Supplied data:
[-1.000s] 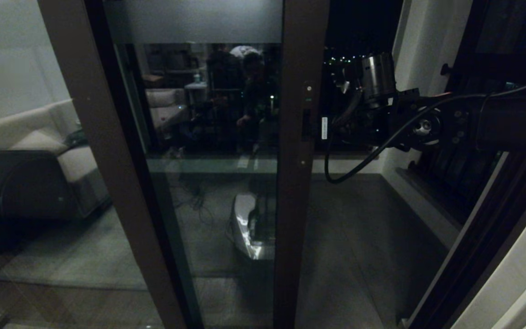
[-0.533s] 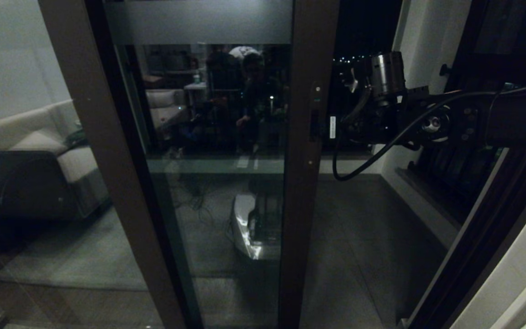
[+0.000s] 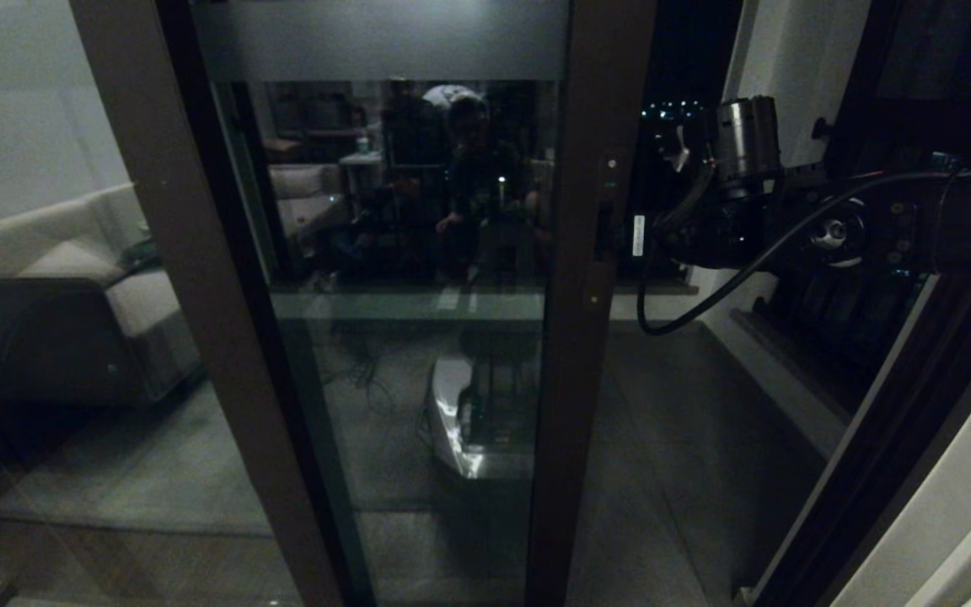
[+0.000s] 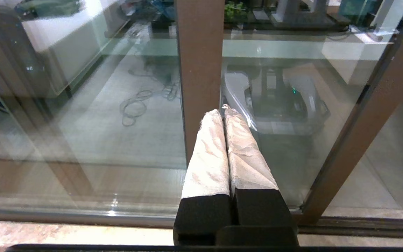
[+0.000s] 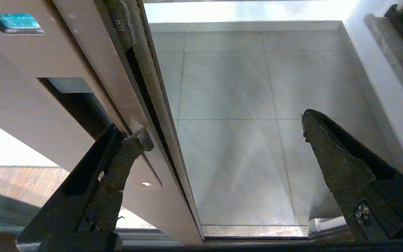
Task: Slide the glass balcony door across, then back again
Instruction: Close the slid door
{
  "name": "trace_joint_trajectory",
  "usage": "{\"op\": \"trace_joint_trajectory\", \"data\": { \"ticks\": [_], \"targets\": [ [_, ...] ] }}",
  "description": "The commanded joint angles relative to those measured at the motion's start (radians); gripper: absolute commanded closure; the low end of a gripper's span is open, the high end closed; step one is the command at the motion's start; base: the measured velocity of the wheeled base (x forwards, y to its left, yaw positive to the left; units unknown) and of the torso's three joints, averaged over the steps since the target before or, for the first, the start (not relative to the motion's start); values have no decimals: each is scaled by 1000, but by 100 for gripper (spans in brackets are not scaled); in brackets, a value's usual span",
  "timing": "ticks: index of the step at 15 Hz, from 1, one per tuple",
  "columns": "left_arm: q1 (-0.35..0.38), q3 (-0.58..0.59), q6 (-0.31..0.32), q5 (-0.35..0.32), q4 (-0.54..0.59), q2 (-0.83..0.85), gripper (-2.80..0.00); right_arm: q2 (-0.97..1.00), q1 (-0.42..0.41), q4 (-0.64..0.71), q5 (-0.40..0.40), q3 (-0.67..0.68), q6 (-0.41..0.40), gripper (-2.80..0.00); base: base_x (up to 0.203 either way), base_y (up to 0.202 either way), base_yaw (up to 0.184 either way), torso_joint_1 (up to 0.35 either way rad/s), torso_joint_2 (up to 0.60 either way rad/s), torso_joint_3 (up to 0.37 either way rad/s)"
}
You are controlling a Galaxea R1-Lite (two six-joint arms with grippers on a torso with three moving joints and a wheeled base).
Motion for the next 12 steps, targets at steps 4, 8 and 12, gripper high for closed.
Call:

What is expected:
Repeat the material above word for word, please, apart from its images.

Reply:
[-1.000s] 
[-0.533s] 
[+0.000s] 
[+0.000s] 
[+0.000s] 
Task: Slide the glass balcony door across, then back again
Instruction: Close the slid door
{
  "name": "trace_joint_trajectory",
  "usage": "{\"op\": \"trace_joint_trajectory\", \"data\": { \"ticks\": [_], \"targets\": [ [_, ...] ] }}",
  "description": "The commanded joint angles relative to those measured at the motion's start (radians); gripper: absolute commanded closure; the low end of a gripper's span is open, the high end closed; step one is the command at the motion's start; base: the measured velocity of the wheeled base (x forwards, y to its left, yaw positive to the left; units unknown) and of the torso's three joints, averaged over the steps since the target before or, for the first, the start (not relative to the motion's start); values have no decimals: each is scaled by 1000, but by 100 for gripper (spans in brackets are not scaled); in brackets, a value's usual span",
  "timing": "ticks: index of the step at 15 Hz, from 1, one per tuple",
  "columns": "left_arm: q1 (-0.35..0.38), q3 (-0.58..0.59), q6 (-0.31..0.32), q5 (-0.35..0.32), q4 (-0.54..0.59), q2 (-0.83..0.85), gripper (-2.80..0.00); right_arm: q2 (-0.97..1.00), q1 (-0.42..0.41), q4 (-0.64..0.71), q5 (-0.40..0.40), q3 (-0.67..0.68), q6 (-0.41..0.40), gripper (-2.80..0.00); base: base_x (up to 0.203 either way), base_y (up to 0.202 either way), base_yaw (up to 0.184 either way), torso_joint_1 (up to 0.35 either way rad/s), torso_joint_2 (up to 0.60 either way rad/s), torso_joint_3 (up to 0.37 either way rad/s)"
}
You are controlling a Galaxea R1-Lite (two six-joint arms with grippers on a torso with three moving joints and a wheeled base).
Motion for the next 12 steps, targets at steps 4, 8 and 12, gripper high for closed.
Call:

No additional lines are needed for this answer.